## BRIEF
Please print the data again exactly as given.

##### DATASET SECTION

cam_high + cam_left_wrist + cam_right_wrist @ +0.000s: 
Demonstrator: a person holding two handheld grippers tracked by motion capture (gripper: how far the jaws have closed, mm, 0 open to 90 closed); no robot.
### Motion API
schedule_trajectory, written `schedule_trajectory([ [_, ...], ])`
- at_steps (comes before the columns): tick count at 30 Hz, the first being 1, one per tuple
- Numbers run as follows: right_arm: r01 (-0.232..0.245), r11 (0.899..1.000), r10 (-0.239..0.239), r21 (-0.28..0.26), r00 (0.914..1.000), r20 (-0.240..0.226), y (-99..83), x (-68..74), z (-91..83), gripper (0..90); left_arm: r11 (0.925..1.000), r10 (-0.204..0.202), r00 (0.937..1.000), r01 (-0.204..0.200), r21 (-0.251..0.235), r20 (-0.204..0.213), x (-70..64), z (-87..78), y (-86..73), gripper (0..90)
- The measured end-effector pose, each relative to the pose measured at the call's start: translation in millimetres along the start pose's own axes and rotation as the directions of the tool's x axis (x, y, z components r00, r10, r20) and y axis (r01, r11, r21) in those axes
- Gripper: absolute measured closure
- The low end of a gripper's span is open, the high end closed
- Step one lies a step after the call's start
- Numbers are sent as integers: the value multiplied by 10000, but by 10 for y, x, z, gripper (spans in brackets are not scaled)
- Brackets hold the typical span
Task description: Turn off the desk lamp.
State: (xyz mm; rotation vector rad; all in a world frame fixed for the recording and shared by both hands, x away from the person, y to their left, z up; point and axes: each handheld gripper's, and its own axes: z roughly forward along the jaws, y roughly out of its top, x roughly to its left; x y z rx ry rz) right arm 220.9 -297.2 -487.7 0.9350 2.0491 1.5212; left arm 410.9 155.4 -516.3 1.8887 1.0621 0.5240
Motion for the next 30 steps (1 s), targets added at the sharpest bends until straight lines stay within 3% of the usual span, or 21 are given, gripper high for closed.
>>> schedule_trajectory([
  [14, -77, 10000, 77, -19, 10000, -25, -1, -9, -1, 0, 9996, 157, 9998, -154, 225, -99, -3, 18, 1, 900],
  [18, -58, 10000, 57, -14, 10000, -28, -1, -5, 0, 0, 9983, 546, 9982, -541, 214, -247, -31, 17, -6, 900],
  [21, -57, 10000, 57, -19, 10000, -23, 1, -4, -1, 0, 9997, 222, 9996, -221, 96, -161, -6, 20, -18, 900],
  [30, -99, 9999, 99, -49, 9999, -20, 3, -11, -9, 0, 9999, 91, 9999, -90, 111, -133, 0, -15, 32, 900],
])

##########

## RESPONSE
cam_high + cam_left_wrist + cam_right_wrist @ +0.000s: 
Demonstrator: a person holding two handheld grippers tracked by motion capture (gripper: how far the jaws have closed, mm, 0 open to 90 closed); no robot.
### Motion API
schedule_trajectory, written `schedule_trajectory([ [_, ...], ])`
- at_steps (comes before the columns): tick count at 30 Hz, the first being 1, one per tuple
- Numbers run as follows: right_arm: r01 (-0.232..0.245), r11 (0.899..1.000), r10 (-0.239..0.239), r21 (-0.28..0.26), r00 (0.914..1.000), r20 (-0.240..0.226), y (-99..83), x (-68..74), z (-91..83), gripper (0..90); left_arm: r11 (0.925..1.000), r10 (-0.204..0.202), r00 (0.937..1.000), r01 (-0.204..0.200), r21 (-0.251..0.235), r20 (-0.204..0.213), x (-70..64), z (-87..78), y (-86..73), gripper (0..90)
- The measured end-effector pose, each relative to the pose measured at the call's start: translation in millimetres along the start pose's own axes and rotation as the directions of the tool's x axis (x, y, z components r00, r10, r20) and y axis (r01, r11, r21) in those axes
- Gripper: absolute measured closure
- The low end of a gripper's span is open, the high end closed
- Step one lies a step after the call's start
- Numbers are sent as integers: the value multiplied by 10000, but by 10 for y, x, z, gripper (spans in brackets are not scaled)
- Brackets hold the typical span
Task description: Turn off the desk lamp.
State: (xyz mm; rotation vector rad; all in a world frame fixed for the recording and shared by both hands, x away from the person, y to their left, z up; point and axes: each handheld gripper's, and its own axes: z roughly forward along the jaws, y roughly out of its top, x roughly to its left; x y z rx ry rz) right arm 220.9 -297.2 -487.7 0.9350 2.0491 1.5212; left arm 410.9 155.4 -516.3 1.8887 1.0621 0.5240
Motion for the next 30 steps (1 s), targets added at the sharpest bends until straight lines stay within 3% of the usual span, or 21 are given, gripper high for closed.
>>> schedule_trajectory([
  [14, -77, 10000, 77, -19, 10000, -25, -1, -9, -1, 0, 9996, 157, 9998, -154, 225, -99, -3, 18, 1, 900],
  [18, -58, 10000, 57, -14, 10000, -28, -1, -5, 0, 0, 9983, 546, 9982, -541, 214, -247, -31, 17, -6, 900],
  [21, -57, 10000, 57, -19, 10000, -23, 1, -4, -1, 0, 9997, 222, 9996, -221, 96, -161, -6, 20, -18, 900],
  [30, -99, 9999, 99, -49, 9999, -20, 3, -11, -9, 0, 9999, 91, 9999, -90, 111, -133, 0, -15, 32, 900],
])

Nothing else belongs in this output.